To test the affinities and relationships of Albadris, Herring et al. (2026) included it in the phylogenetic matrix of Milner & Ruta (2009), which includes 11 other nectrideans and 173 anatomical characters. They also tested it in the more restricted matrix of Ahlberg & Clack (1998), which includes fewer species (only two other nectrideans) and only considers anatomical characters of the lower jaw. Both datasets were analyzed using Bayesian Inference and maximum parsimony. Both methods using the dataset of Milner & Ruta (2009) recovered Albadris as a member of the nectridean family Diplocaulidae. The parsimony analysis achieved the highest resolution, with Albadris as the sister taxon to Diploceraspis, albeit with low support. These results are displayed in the cladogram below.
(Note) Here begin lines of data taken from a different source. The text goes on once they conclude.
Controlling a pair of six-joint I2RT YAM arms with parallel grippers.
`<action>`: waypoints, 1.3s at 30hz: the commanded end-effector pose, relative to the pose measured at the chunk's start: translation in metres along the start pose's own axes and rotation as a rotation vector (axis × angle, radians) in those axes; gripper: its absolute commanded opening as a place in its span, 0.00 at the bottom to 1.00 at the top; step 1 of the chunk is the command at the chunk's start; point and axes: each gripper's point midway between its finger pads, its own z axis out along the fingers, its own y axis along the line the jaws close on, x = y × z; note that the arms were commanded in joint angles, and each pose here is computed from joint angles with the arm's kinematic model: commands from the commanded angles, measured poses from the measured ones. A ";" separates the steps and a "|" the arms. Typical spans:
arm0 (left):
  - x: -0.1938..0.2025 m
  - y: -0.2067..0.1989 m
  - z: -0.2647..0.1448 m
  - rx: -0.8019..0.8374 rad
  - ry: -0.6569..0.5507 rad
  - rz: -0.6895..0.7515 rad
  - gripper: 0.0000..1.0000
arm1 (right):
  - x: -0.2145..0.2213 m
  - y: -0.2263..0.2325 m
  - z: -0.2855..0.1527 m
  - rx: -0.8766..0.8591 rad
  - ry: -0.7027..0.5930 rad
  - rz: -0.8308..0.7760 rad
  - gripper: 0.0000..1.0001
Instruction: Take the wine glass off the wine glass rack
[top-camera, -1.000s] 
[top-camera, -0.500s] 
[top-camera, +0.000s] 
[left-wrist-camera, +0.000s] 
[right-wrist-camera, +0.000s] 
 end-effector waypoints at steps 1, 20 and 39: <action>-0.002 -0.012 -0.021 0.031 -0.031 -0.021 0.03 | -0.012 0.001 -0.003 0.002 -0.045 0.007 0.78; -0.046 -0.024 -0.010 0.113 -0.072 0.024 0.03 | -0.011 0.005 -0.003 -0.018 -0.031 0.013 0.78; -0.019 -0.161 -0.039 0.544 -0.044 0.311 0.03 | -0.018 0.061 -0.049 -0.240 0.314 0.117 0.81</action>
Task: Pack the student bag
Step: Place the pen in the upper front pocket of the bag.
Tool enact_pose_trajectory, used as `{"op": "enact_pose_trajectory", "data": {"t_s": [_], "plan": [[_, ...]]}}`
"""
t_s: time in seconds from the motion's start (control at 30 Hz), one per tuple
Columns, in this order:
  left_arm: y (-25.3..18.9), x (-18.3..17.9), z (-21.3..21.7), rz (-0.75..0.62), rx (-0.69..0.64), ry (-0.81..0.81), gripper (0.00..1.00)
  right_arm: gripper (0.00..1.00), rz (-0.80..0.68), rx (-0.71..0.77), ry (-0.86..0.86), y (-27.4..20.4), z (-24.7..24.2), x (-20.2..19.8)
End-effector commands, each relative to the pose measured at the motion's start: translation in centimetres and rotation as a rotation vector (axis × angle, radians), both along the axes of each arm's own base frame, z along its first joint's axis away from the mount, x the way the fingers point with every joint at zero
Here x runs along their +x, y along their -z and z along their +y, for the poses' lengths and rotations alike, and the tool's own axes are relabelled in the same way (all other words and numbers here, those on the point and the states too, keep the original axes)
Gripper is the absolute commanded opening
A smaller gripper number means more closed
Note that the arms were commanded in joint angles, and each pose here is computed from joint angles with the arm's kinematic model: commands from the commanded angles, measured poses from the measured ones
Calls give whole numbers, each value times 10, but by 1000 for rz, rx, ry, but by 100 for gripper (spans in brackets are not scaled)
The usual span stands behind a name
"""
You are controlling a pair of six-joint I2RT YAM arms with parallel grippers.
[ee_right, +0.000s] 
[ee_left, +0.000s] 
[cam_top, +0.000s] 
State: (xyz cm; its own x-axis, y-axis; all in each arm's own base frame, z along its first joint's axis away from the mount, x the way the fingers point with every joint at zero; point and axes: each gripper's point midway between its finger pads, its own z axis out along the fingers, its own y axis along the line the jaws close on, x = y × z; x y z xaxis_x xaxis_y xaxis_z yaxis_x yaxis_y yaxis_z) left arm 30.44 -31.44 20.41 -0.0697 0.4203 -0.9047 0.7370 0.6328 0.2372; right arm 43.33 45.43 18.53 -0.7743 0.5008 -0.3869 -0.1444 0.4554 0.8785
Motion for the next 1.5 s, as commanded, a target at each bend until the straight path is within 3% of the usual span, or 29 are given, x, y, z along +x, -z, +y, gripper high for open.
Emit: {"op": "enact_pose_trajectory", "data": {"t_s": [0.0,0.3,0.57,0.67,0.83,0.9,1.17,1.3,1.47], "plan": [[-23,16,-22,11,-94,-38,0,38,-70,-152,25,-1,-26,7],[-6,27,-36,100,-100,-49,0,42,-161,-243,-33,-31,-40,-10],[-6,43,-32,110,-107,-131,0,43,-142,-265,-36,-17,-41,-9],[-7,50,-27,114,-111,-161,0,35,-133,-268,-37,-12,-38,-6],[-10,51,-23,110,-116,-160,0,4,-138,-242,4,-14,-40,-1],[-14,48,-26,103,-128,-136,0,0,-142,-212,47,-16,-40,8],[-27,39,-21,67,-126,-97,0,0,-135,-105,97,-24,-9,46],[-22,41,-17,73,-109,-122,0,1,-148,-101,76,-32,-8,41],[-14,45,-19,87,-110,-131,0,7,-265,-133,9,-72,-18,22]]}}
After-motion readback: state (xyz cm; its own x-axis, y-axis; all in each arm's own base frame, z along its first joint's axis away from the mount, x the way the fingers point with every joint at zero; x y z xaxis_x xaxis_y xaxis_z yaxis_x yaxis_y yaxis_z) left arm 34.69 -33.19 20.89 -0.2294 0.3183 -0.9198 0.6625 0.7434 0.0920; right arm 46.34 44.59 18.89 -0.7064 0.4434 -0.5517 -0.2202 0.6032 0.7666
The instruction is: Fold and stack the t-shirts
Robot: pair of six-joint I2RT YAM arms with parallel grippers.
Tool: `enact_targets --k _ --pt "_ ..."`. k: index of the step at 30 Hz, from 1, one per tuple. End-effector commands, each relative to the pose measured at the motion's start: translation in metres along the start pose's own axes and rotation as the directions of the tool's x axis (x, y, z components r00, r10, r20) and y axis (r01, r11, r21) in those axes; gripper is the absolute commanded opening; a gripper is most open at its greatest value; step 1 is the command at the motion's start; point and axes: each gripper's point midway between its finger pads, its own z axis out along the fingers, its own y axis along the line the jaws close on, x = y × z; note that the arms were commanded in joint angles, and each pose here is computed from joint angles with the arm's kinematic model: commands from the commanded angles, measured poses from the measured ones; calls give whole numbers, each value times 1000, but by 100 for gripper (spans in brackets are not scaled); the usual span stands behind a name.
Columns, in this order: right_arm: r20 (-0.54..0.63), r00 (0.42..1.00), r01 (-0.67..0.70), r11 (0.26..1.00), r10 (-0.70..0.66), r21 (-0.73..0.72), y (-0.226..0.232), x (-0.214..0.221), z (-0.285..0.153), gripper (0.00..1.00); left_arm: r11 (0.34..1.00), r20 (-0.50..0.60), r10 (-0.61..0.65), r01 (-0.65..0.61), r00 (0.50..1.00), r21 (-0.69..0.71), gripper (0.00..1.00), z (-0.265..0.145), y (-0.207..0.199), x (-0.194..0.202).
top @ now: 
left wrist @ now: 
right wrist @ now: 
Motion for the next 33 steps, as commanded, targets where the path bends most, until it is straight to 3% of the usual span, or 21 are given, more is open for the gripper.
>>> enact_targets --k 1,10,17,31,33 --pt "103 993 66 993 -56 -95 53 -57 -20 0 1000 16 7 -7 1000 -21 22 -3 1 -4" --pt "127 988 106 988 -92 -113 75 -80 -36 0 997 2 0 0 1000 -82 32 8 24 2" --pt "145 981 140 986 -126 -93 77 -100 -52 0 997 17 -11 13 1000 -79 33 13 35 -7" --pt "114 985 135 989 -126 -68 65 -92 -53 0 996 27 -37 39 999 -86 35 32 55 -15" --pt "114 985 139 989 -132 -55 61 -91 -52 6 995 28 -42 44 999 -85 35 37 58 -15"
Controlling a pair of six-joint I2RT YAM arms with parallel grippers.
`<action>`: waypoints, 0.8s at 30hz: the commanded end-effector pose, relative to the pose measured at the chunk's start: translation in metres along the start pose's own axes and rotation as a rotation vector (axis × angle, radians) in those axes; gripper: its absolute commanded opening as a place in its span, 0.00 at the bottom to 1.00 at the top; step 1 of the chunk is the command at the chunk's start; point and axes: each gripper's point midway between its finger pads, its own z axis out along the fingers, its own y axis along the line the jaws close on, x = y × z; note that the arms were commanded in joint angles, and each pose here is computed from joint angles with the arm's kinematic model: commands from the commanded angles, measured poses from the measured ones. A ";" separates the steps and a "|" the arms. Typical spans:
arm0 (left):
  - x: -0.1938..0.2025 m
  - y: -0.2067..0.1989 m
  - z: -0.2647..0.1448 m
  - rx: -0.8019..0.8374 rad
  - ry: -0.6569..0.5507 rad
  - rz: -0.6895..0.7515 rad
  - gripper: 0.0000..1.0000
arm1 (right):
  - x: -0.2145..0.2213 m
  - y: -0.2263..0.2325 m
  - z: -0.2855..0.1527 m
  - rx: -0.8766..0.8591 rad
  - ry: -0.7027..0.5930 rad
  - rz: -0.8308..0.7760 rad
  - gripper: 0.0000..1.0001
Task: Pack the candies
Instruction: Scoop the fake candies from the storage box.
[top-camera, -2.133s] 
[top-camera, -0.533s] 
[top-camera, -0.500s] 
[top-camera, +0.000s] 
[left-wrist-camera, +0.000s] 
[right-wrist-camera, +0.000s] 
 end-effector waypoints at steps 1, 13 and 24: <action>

Both analyses using the Ahlberg & Clack (1998) matrix were poorly resolved, with the relationships between many taxa reduced to unresolved polytomies. The parsimony analysis placed Albadris as the sister taxon to Sauropleura (a member of the nectridean family Urocordylidae), with Diploceraspis (the only other nectidean tested) as the sister to these genera. Based on these results, and the mosaic of conflicting anatomical features, Herring et al. (2026) refrained from assigning Albadris to either family, pending the potential discovery of more informative fossil material.

== Palaeoenvironment ==
Albadris is known from the Ardenrigg deposits of the Scottish Lower Coal Measures. Another locality, Calderhead, is also part of this geologic unit. These coal measures have been assigned to the Langsettian (formerly Westphalian A) subdivision of the Westphalian age, dating to around . Other tetrapods from these localities include temnospondyls, eogyrinid embolomeres, and baphetids. Fossils of many other semiaquatic or aquatic animals have been found in these rocks, including sarcopterygian and actinopterygian fishes, ostracods, brachiopods, and worms. The depositional environment was likely a small and shallow brackish or freshwater environment.